- ABOUT THIS TASK: If a line below falls between the line with "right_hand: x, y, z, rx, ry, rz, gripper" and the line with "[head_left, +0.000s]", or is one of those two, output it exactly; output nothing else and no pictures.

■ ■ ■

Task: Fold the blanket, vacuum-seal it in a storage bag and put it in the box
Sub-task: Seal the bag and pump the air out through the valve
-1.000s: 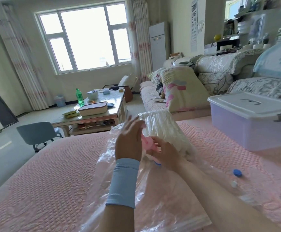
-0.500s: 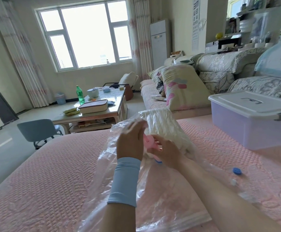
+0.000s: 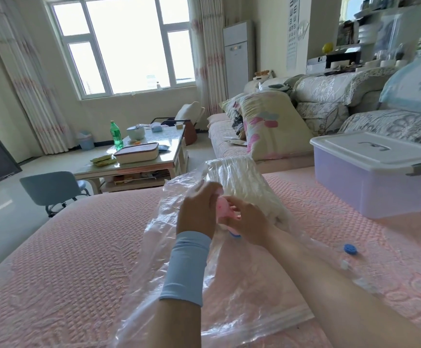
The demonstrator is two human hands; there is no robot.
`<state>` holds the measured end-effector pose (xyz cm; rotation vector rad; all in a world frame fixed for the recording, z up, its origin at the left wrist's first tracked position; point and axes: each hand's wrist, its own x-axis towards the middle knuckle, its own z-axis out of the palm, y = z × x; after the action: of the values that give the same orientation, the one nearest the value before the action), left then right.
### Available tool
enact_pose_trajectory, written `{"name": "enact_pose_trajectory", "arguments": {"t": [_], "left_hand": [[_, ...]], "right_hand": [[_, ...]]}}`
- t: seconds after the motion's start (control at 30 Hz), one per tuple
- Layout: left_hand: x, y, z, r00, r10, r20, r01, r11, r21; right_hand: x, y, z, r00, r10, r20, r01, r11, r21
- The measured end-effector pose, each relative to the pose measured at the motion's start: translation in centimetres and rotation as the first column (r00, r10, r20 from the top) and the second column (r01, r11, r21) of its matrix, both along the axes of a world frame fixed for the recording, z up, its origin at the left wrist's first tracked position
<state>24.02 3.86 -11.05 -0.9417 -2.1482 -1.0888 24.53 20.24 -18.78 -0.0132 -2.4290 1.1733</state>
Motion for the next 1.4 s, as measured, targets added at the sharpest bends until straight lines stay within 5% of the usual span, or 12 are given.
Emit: {"name": "enact_pose_trajectory", "arguments": {"t": [0.1,0.23,0.47,0.63,0.73,0.83,0.97,1.07,1.2,1.3,1.4], "left_hand": [[0.2,-1.3,3.2,0.952,0.143,-0.27,-0.078,0.968,0.236],[0.0,-1.5,3.3,0.911,0.284,-0.299,-0.144,0.898,0.415],[-0.1,0.8,-1.9,0.989,-0.006,0.146,0.009,1.0,-0.017],[0.2,-0.7,2.8,0.95,0.19,-0.247,-0.11,0.946,0.306],[-0.2,-1.3,3.7,0.929,0.26,-0.262,-0.122,0.886,0.446],[-0.4,-0.6,1.0,0.97,0.18,-0.161,-0.123,0.942,0.311],[-0.6,0.4,-1.5,0.975,0.003,0.223,0.007,0.999,-0.044],[-0.2,-0.4,0.2,0.995,0.082,0.062,-0.083,0.997,0.008],[0.2,-1.8,3.7,0.952,0.189,-0.242,-0.096,0.932,0.35],[-0.3,-1.6,2.7,0.947,0.21,-0.245,-0.108,0.922,0.372],[-0.4,-0.4,-0.3,0.998,0.038,-0.043,-0.032,0.99,0.137]], "right_hand": [[-0.1,0.0,0.0,1.0,-0.01,0.0,0.01,1.0,-0.003],[-0.3,-0.2,-0.2,1.0,-0.002,0.025,0.002,1.0,-0.006],[-0.3,-0.2,-0.4,1.0,-0.01,0.003,0.01,0.997,-0.077],[-0.7,0.1,-0.7,1.0,-0.015,-0.002,0.015,0.993,-0.118],[-0.8,0.0,-0.7,1.0,-0.002,0.013,0.003,0.994,-0.109],[-0.9,-0.4,-0.7,1.0,-0.013,0.012,0.015,0.994,-0.11],[-0.8,-0.4,-0.7,1.0,0.0,0.022,0.003,0.992,-0.127],[-0.8,-0.4,-0.8,1.0,-0.012,0.015,0.014,0.994,-0.111],[-0.9,0.2,-0.8,1.0,-0.01,0.022,0.012,0.995,-0.096],[-0.9,0.0,-0.7,0.999,0.007,0.039,-0.004,0.996,-0.085],[-0.9,0.0,-0.7,1.0,0.0,0.031,0.003,0.996,-0.094]]}}
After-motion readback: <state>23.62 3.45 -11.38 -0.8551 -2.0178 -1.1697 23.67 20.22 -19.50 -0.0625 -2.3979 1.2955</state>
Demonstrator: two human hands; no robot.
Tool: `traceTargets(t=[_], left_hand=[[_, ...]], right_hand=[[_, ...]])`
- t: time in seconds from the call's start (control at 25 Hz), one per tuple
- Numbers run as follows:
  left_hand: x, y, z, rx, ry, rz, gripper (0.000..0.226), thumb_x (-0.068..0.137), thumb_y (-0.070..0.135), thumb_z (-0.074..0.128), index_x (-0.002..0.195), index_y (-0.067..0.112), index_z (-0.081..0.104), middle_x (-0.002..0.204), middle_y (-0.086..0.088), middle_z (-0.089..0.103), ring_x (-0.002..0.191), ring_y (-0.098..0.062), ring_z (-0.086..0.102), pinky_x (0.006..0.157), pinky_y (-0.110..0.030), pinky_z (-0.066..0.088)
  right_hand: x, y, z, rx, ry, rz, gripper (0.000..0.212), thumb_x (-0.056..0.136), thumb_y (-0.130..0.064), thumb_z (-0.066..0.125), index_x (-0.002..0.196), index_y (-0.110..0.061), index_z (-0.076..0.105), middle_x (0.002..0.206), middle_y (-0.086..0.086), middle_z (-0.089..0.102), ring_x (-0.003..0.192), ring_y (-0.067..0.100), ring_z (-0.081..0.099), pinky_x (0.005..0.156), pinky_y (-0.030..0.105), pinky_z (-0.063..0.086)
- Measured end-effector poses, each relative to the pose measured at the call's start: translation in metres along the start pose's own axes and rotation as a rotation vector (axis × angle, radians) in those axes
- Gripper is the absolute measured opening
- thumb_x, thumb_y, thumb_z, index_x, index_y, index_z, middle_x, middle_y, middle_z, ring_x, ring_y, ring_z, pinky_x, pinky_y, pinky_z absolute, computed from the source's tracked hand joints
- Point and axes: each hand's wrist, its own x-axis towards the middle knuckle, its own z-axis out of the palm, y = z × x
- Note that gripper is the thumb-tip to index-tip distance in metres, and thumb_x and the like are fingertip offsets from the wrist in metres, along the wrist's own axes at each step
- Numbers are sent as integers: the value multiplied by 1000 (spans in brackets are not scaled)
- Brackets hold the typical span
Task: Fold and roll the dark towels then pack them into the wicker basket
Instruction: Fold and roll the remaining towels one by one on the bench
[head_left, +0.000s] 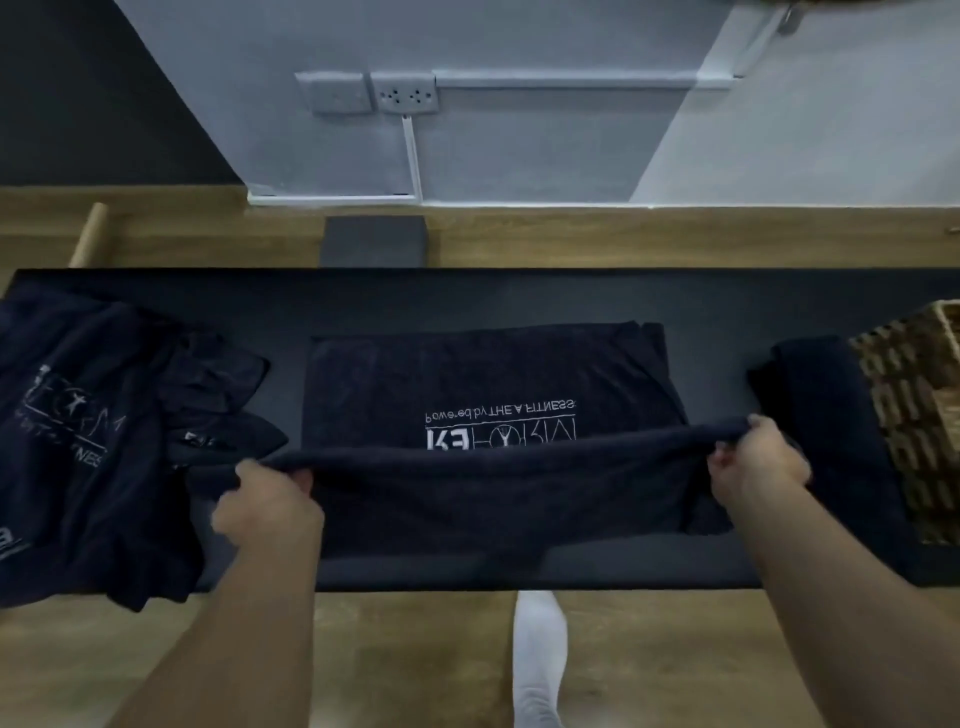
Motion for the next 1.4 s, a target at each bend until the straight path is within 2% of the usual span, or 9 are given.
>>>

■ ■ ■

- ANSWER TO THE EXERCISE:
  right_hand: x, y, z, rx, ry, rz, gripper (0.000..0.212), thumb_x (-0.056..0.136), thumb_y (-0.130..0.064), thumb_z (-0.066..0.125), index_x (-0.002..0.196), index_y (-0.110..0.061), index_z (-0.076..0.105), middle_x (0.002..0.206), middle_y (-0.086..0.086), middle_z (-0.089..0.102), ring_x (-0.003..0.192), ring_y (-0.067..0.100), ring_z (-0.081..0.099), pinky_x (0.005..0.156), pinky_y (-0.030..0.105), pinky_z (-0.063..0.086)
- Measured end-effector poses, each relative to the pose measured at the call's start: translation in metres along the start pose's own axes and rotation as a rotation vector (axis × angle, radians) in those axes
- Gripper is the absolute measured opening
- thumb_x, thumb_y, thumb_z, index_x, index_y, index_z, middle_x, middle_y, middle_z, ring_x, ring_y, ring_z, pinky_x, pinky_y, pinky_z absolute, computed from the source's tracked hand joints
- Point and axes: each hand's wrist, its own x-axis towards the middle knuckle, its own z-axis out of the palm, y = z × x
- Note that gripper is the thumb-tip to index-tip distance in metres, and thumb_x and the like are fingertip offsets from the wrist in metres, along the wrist's own axes at each step
- Numbers are sent as integers: the value multiplied by 1000 (spans in brackets are not scaled)
- Brackets hold the typical span
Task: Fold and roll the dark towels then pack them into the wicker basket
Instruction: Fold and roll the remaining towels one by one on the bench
[head_left, +0.000s] 

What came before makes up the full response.